Fixed Rate Mortgage Loan

Lock in your interest rate for the length of the loan. Perfect for long-term goals.

Adjustable Rate Mortgage Loan (ARM)

Your interest rate will change (up or down) based on the index. Perfect for short-term goals.

Construction Loan Program

The loan that will take you from construction to permanent financing with interest-only payments during the construction period.
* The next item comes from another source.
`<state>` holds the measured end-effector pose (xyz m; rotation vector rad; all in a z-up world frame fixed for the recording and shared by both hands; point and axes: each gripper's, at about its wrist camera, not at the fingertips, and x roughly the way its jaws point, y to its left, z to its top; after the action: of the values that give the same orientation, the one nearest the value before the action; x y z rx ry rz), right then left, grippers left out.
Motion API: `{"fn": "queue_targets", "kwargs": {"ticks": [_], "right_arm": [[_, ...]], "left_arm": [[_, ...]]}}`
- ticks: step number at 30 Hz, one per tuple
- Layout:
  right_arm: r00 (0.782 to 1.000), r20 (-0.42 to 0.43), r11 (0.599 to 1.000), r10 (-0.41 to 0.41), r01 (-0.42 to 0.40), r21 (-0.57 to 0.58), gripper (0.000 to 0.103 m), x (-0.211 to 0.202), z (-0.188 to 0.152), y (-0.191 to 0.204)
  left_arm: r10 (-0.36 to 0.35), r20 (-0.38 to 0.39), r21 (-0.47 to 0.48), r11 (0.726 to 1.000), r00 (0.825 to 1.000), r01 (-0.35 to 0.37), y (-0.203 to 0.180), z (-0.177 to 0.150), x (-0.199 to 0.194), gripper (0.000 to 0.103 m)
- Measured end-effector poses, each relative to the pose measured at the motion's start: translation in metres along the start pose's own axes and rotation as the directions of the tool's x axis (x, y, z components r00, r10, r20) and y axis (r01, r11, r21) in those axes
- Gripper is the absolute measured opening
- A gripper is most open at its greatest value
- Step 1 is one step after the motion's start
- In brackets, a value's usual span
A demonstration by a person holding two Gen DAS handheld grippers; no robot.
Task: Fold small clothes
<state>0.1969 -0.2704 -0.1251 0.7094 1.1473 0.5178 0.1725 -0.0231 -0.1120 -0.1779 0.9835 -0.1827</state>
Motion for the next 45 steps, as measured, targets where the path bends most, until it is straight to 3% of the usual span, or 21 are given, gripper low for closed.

A fixed rate mortgage is a type of home loan where the interest rate remains constant throughout the entire term of the loan, providing borrowers with predictable monthly payments. Here are some key points about fixed rate mortgages:

  • Stability: One of the primary benefits of a fixed rate mortgage is its stability. With a fixed interest rate, borrowers can rely on consistent monthly payments, making budgeting easier and providing peace of mind, especially in times of economic uncertainty.
  • Predictability: Unlike adjustable rate mortgages (ARMs), where interest rates fluctuate according to market conditions, the interest rate on a fixed rate mortgage remains unchanged regardless of changes in the broader economy. This predictability allows borrowers to plan for the long term without worrying about sudden increases in their mortgage payments.
  • Term Options: Fixed rate mortgages typically come with term options ranging from 10 to 30 years, allowing borrowers to choose a loan duration that best suits their financial goals and circumstances. Shorter terms usually come with higher monthly payments but lower total interest costs over the life of the loan, while longer terms offer lower monthly payments but higher overall interest expenses.
  • Protection Against Rate Increases: Fixed rate mortgages offer protection against rising interest rates. Even if market rates increase significantly after the loan is originated, borrowers with fixed rate mortgages continue to pay the same interest rate agreed upon at the outset, providing insulation from potentially higher monthly payments.
  • Refinancing Opportunities: While fixed rate mortgages provide stability, borrowers also have the option to refinance their loans if market interest rates decline significantly. Refinancing can allow homeowners to secure a lower interest rate, potentially reducing their monthly payments or shortening the term of their loan.
  • Suitability for Long-term Ownership: Fixed rate mortgages are particularly suitable for homeowners planning to stay in their homes for an extended period. The predictability and stability they offer make them an attractive option for individuals looking to establish roots and build equity in their properties over time.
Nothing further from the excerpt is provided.